Assignment:
Keep only the lines of the listing that include the word "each", and copy them.

Data block:
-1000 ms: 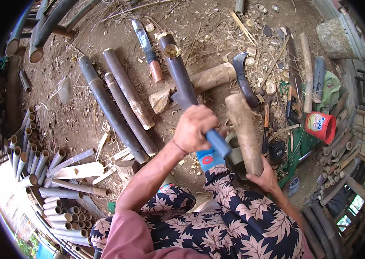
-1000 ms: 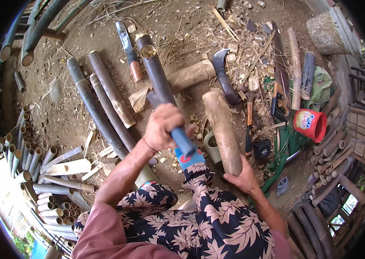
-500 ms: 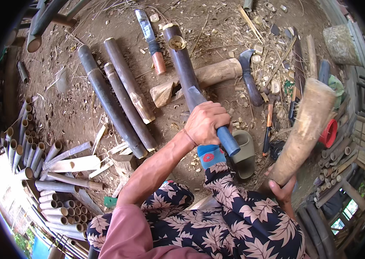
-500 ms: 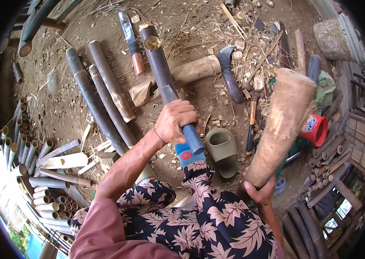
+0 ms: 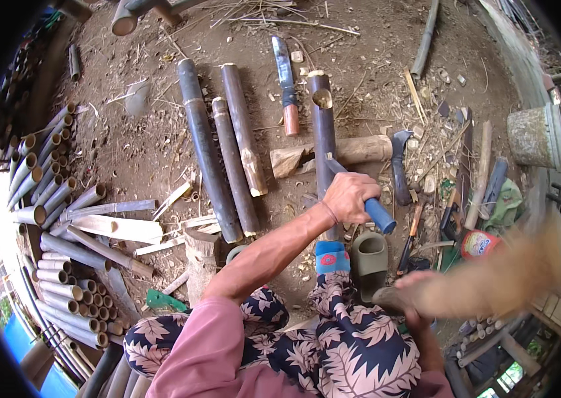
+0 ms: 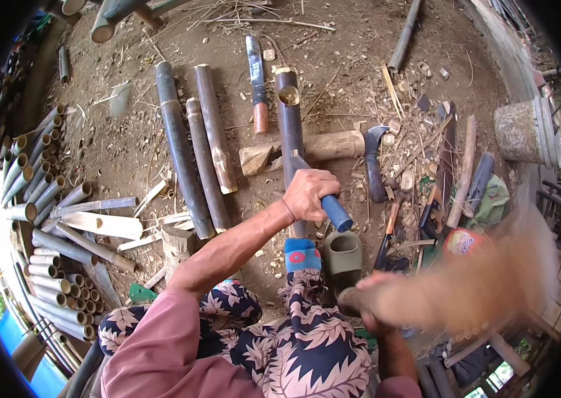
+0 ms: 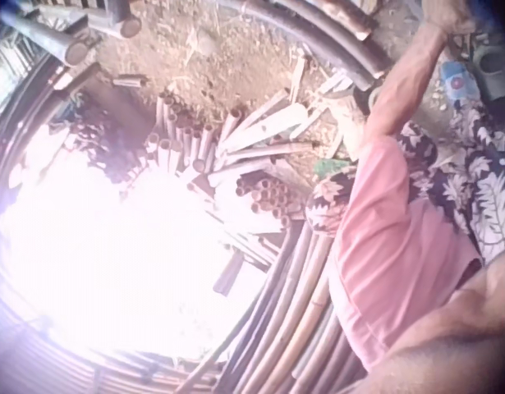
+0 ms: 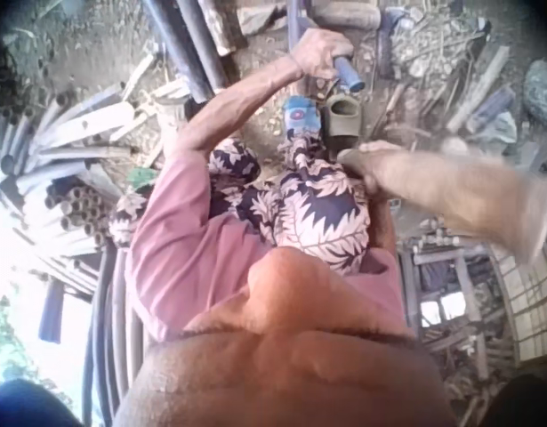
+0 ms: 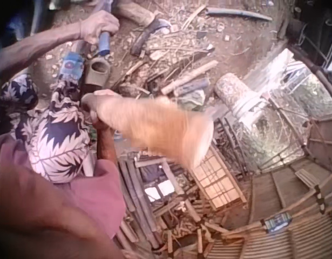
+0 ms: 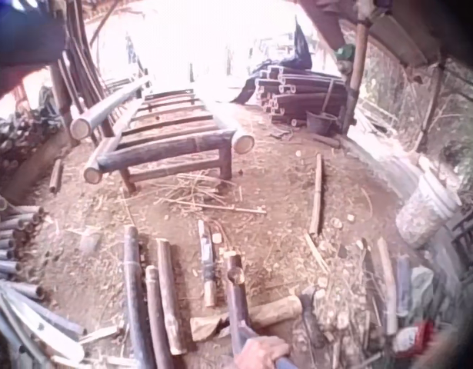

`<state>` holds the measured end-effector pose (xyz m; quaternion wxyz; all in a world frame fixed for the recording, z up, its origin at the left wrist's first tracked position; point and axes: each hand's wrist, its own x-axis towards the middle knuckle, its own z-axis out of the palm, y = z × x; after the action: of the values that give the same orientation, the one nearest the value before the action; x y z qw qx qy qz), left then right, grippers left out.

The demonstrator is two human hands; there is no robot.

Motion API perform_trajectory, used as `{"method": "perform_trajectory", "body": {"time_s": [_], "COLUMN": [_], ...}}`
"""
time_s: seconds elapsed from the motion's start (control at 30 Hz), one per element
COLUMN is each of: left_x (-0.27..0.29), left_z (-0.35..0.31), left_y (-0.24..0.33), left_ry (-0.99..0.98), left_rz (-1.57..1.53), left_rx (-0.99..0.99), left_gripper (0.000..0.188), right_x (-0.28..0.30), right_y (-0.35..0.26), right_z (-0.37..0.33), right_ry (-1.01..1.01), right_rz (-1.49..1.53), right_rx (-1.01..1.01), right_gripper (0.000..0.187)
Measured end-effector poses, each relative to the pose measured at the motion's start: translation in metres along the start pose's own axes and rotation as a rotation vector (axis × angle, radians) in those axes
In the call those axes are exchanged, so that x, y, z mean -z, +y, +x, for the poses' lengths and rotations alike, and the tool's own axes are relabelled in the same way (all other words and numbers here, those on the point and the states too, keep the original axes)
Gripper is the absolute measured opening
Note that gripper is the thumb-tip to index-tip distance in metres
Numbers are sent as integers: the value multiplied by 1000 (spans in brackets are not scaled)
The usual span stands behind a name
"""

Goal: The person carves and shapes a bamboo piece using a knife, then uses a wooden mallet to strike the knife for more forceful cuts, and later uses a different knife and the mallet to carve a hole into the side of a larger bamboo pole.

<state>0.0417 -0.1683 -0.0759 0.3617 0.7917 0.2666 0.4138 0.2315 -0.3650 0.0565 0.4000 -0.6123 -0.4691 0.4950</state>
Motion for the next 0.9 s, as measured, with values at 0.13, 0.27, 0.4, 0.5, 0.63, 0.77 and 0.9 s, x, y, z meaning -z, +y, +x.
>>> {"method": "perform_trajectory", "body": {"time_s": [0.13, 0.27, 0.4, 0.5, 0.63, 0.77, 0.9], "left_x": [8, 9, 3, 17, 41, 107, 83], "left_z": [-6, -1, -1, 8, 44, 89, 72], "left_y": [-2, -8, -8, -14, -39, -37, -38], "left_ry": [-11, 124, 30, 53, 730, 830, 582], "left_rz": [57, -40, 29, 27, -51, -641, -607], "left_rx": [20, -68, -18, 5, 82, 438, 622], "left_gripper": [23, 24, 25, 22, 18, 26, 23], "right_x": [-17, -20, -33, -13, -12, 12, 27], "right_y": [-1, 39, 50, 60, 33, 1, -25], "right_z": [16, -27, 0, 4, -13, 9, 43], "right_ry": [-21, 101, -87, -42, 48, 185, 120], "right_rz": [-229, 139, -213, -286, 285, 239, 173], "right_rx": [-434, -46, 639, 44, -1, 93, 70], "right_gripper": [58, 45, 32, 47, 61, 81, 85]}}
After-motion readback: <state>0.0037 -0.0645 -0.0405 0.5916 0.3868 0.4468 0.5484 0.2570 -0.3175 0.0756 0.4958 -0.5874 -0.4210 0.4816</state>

Response to this task:
`<state>` holds the measured end-effector pose (xyz m; quaternion wxyz; all in a world frame fixed for the recording, z up, its origin at the left wrist's first tracked position; point and axes: each hand's wrist, its own x-axis towards the middle knuckle, its own z-axis out of the palm, y = z × x; after the action: of the values that give the same orientation, the one nearest the value before the action; x y z qw qx qy qz), left then right, grippers left out.
COLUMN is each of: left_x (-0.27..0.29), left_z (-0.35..0.31), left_y (-0.24..0.33), left_ry (-0.99..0.98), left_rz (-1.57..1.53), left_rx (-0.99..0.99), left_gripper (0.000..0.188), right_x (-0.28..0.30), right_y (-0.35..0.26), right_z (-0.37..0.33), right_ry (-1.01..1.01), right_rz (-1.49..1.53), right_rx (-1.01..1.01), right_gripper (0.000..0.187)
Measured end-effector poses, each relative to the pose measured at the motion's start: translation in metres along the start pose's own axes and rotation as a rotation vector (axis × angle, radians) in those axes

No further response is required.